Sunday, January 4, 2009

Success, Money and Medicine

Edwin Leap over at edwinleap.com will be hosting grand rounds and started a topic that got me thinking about money and medicine. My experience in the medical field is limited to being a paramedic for a volunteer agency, working in an ER, doing some shadowing and currently trying to stay sane as I traverse the challenges of the first year of medical school.

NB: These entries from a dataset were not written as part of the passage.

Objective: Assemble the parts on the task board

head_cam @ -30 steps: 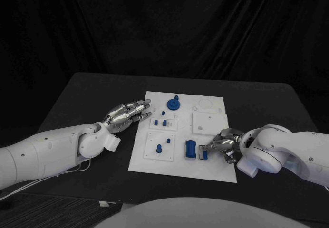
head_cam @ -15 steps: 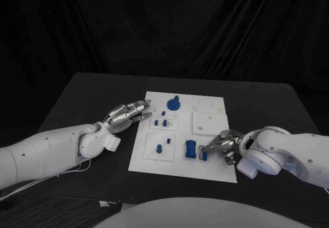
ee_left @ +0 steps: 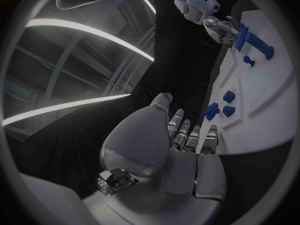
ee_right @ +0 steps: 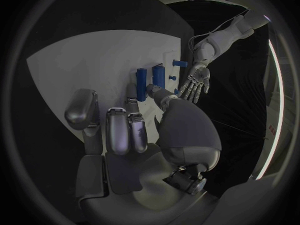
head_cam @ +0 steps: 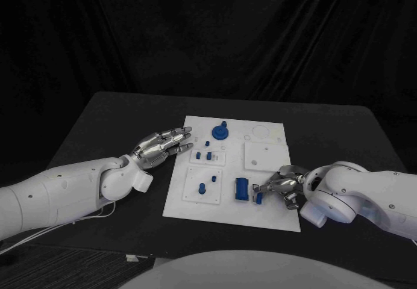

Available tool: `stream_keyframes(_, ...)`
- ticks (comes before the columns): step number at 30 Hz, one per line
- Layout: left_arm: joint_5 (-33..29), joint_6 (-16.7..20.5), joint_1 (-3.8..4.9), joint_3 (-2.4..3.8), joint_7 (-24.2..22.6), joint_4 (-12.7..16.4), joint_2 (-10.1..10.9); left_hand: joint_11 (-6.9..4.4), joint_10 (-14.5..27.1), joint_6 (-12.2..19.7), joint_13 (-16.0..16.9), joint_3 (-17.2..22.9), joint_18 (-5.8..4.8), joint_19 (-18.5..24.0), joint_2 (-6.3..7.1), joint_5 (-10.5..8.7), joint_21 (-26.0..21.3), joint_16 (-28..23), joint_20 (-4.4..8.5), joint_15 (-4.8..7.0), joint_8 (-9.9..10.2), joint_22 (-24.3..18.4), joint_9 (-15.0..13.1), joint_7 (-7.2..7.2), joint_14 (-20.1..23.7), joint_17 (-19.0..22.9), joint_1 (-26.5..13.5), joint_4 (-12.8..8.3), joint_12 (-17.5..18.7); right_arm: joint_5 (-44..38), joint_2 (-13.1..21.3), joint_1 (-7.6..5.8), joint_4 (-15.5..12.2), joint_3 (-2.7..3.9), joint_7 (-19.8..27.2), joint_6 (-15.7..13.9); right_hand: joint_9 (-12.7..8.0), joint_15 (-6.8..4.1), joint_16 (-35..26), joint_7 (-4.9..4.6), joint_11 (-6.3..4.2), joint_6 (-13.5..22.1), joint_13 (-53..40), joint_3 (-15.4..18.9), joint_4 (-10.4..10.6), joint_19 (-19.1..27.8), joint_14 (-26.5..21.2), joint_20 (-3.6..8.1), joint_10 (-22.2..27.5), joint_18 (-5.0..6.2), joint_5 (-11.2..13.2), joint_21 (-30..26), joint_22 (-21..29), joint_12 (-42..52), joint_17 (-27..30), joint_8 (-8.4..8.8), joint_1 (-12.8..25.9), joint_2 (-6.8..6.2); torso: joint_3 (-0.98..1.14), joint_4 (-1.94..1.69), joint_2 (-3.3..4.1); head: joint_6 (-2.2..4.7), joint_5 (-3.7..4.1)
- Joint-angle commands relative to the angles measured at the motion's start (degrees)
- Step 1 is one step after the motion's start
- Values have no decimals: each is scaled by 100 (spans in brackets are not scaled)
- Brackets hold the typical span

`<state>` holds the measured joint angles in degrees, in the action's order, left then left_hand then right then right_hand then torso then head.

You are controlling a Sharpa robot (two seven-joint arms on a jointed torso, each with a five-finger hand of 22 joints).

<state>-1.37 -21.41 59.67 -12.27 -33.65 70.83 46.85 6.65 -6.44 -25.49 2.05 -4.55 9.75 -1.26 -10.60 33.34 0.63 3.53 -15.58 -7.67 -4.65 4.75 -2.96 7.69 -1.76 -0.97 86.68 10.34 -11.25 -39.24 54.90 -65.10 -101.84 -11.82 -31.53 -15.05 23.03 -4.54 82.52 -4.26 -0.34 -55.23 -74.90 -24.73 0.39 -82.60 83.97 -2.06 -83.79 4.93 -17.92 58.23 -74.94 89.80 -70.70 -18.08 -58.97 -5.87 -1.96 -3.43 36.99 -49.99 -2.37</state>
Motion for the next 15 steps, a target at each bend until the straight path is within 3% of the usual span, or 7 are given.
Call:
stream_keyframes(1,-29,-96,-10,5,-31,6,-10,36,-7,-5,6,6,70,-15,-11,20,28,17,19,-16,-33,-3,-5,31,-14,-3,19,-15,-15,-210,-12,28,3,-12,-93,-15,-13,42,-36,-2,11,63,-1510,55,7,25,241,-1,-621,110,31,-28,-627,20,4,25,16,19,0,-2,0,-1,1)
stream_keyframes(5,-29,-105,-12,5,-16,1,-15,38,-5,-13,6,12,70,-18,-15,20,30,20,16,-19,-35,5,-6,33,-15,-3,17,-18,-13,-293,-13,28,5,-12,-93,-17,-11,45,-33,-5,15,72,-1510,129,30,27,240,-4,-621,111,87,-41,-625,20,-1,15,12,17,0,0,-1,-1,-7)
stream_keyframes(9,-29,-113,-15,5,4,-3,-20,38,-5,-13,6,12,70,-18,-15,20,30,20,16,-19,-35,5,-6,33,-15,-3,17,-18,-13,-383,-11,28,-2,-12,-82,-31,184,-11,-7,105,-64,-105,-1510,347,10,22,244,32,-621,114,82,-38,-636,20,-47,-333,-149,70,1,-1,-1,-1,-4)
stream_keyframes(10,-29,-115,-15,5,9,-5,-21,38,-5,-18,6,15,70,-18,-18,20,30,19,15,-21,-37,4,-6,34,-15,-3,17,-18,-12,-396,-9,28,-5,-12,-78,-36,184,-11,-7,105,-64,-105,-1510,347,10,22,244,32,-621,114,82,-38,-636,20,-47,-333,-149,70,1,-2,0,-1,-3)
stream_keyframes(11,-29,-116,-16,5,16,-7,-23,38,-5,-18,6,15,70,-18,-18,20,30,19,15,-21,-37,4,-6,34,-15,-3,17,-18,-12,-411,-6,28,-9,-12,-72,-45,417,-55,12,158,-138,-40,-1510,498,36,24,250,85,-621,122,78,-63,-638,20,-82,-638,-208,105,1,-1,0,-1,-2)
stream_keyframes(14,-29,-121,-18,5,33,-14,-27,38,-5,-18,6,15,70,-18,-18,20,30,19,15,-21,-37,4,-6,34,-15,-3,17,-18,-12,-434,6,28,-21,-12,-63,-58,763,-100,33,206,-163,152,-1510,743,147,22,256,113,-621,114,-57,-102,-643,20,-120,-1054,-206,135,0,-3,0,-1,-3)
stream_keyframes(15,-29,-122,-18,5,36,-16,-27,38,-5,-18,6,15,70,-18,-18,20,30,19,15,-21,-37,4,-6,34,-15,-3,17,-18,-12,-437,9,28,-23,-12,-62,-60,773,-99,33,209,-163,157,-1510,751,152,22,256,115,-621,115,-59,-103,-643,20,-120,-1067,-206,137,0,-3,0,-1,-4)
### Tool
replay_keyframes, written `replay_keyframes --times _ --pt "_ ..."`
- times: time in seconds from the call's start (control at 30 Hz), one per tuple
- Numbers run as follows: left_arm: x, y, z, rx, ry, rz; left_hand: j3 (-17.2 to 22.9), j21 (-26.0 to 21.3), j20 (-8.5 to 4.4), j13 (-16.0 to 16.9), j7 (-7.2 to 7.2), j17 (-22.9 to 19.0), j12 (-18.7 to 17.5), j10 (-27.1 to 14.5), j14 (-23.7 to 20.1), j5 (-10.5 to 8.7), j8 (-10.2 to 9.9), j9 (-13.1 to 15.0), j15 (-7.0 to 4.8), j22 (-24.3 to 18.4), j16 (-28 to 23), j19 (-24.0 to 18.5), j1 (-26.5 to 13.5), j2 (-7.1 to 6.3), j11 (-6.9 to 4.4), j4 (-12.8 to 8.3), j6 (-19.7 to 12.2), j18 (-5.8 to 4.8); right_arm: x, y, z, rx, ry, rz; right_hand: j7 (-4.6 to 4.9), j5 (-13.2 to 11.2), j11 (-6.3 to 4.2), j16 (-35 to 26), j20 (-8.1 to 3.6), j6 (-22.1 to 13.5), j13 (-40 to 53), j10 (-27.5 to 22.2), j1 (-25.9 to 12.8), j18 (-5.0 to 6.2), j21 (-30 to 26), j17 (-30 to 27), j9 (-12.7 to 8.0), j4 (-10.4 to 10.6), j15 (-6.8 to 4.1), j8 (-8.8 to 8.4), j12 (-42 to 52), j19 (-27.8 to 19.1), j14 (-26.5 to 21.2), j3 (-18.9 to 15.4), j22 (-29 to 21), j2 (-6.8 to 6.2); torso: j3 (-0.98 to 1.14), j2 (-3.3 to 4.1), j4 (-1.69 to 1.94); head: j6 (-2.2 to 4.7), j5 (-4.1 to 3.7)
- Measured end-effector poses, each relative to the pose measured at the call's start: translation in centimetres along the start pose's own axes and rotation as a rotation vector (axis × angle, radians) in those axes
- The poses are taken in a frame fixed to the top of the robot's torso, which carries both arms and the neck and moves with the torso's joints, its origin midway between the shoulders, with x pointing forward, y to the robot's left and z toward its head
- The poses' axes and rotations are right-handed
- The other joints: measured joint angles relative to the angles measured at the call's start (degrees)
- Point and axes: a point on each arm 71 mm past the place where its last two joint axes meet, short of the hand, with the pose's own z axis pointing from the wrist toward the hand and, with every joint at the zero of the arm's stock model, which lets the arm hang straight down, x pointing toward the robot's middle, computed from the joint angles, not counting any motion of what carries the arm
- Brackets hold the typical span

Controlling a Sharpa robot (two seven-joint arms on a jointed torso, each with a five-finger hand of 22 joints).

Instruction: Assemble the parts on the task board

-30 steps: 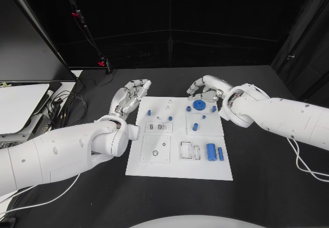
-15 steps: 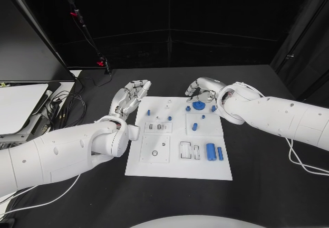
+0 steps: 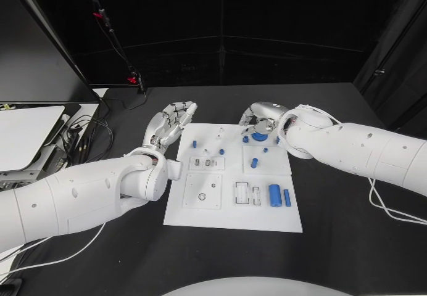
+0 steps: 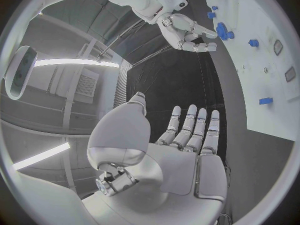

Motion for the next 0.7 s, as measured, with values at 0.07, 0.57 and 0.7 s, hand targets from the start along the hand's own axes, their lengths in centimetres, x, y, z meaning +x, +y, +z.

I have two neighbors who are both internists. They went to the same medical school and residency program. They are also partners in a private practice. The one who lives to the left (Dr.Left) works 4 different jobs as a salaried employee. He was a physician in his home country and he went to medical school again here in the states. He is in the upper middle class bracket.
The one on the right (Dr.Right) has the biggest house on the block. He drives nicer cars. He makes more money and works fewer hours. They have the same level of education, and post-graduate training. The doctor on the right is a better businessman. He is aggressive. He takes charge. He squirrels around in search of a way to make a quick buck. The one on the left is way more passive in his approach in making money. Obviously he needs to support his family but he is just not as cutthroat. Dr. Left works 6/7 days a week. Dr. Right never works more than 4 days. Dr. Left does not take risks. Dr. Right does.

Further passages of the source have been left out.